• EXERCISE DIRECTIONS: Would it be possible to reproduce every entry exactly, please?

• RECORDS PROVIDED:

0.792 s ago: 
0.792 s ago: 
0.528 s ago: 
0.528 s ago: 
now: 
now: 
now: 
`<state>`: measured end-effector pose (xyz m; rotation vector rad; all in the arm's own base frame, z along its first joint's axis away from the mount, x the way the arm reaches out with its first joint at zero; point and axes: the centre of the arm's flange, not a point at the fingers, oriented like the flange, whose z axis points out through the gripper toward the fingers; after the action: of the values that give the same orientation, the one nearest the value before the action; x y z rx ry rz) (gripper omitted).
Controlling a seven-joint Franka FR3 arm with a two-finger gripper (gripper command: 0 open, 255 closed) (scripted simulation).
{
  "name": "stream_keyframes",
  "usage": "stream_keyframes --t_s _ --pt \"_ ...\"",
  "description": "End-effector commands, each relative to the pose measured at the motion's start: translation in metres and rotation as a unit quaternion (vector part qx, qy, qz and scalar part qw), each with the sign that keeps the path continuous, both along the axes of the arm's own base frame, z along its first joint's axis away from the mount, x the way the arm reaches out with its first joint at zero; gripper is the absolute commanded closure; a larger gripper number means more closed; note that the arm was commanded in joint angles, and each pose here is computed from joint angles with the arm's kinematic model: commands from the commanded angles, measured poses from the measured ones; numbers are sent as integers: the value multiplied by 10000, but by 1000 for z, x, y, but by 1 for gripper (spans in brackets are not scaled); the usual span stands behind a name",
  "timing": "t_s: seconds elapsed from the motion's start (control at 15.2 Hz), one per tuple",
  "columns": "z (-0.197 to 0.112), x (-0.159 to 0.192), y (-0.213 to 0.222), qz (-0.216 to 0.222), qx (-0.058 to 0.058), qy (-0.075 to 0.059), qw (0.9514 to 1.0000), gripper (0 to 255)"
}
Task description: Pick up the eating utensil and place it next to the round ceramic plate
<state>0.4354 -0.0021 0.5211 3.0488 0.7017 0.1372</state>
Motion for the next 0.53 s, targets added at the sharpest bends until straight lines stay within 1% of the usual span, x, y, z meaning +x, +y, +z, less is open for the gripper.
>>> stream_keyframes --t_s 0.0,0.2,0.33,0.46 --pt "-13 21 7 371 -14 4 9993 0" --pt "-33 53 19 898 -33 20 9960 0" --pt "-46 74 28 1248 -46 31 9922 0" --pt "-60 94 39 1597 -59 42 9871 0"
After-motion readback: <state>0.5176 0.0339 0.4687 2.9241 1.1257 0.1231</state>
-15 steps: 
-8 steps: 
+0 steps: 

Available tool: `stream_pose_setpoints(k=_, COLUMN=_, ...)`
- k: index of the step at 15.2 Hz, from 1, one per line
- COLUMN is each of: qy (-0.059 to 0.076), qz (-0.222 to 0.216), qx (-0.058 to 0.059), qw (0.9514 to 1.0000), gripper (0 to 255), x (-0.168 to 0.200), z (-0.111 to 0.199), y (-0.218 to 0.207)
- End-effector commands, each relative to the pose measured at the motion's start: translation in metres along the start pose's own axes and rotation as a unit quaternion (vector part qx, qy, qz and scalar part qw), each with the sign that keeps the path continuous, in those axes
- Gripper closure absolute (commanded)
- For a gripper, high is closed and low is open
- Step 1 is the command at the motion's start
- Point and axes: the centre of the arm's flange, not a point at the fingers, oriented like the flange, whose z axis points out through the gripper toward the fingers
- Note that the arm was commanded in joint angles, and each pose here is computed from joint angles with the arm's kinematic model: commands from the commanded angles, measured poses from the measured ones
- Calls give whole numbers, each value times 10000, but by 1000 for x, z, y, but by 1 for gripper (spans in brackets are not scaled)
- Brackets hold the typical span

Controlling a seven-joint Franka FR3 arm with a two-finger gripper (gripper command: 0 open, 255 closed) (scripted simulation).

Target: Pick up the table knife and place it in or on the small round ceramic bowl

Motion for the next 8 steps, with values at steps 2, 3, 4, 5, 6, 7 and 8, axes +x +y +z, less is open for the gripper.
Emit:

• EXERCISE RESULT:
0.792 s ago: 
0.792 s ago: 
0.528 s ago: 
0.528 s ago: 
now: 
now: 
now: 
`<state>`: measured end-effector pose (xyz m; rotation vector rad; all in the arm's own base frame, z along its first joint's axis away from the mount, x the way the arm reaches out with its first joint at zero; point and axes: the centre of the arm's flange, not a point at the fingers, oriented like the flange, whose z axis points out through the gripper toward the fingers; after the action: of the values that give the same orientation, the one nearest the value before the action; x y z rx ry rz) (gripper omitted).
Controlling a seven-joint Franka FR3 arm with a two-finger gripper (gripper command: 0 open, 255 closed) (scripted simulation).
{
  "name": "stream_keyframes",
  "usage": "stream_keyframes --t_s _ --pt \"_ ...\"",
  "description": "End-effector commands, each relative to the pose measured at the motion's start: translation in metres and rotation as a unit quaternion (vector part qx, qy, qz and scalar part qw), each with the sign that keeps the path continuous, both along the axes of the arm's own base frame, z along its first joint's axis away from the mount, x the way the arm reaches out with its first joint at zero; gripper is the absolute commanded closure; a larger gripper number means more closed; note that the arm was commanded in joint angles, and each pose here is computed from joint angles with the arm's kinematic model: commands from the commanded angles, measured poses from the measured ones; numbers are sent as integers: the value multiplied by 10000, but by 1000 for z, x, y, but by 1 for gripper (spans in brackets are not scaled); the usual span stands behind a name",
  "timing": "t_s: seconds elapsed from the motion's start (control at 15.2 Hz), one per tuple",
  "columns": "z (-0.197 to 0.112), x (-0.159 to 0.192), y (-0.213 to 0.222), qz (-0.216 to 0.222), qx (-0.058 to 0.058), qy (-0.075 to 0.059), qw (0.9514 to 1.0000), gripper (0 to 255)"
}
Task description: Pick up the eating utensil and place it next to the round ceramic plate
<state>0.4354 -0.0021 0.5211 3.0488 0.7017 0.1372</state>
Motion for the next 0.53 s, targets added at the sharpest bends until straight lines stay within 1% of the usual span, x, y, z meaning +x, +y, +z, less is open for the gripper.
>>> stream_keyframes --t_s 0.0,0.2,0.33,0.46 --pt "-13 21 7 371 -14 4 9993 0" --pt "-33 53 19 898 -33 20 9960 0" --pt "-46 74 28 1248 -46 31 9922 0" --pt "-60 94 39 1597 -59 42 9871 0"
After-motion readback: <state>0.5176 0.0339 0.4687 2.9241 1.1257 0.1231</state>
-15 steps: 
-8 steps: 
+0 steps: 

Available tool: `stream_pose_setpoints(k=_, COLUMN=_, ...)`
- k: index of the step at 15.2 Hz, from 1, one per line
- COLUMN is each of: qy (-0.059 to 0.076), qz (-0.222 to 0.216), qx (-0.058 to 0.059), qw (0.9514 to 1.0000), gripper (0 to 255), x (-0.168 to 0.200), z (-0.111 to 0.199), y (-0.218 to 0.207)
- End-effector commands, each relative to the pose measured at the motion's start: translation in metres along the start pose's own axes and rotation as a unit quaternion (vector part qx, qy, qz and scalar part qw), each with the sign that keeps the path continuous, in those axes
- Gripper closure absolute (commanded)
- For a gripper, high is closed and low is open
- Step 1 is the command at the motion's start
- Point and axes: the centre of the arm's flange, not a point at the fingers, oriented like the flange, whose z axis points out through the gripper toward the fingers
- Note that the arm was commanded in joint angles, and each pose here is computed from joint angles with the arm's kinematic model: commands from the commanded angles, measured poses from the measured ones
- Calls give whole numbers, each value times 10000, but by 1000 for x, z, y, but by 1 for gripper (spans in brackets are not scaled)
- Brackets hold the typical span

Controlling a seven-joint Franka FR3 arm with a two-finger gripper (gripper command: 0 open, 255 closed) (scripted simulation).

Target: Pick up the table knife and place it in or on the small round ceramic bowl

Motion for the next 8 steps, with values at steps 2, 3, 4, 5, 6, 7 and 8, axes +x +y +z, less is open for the gripper.
Emit:

Output for the exercise is now complete.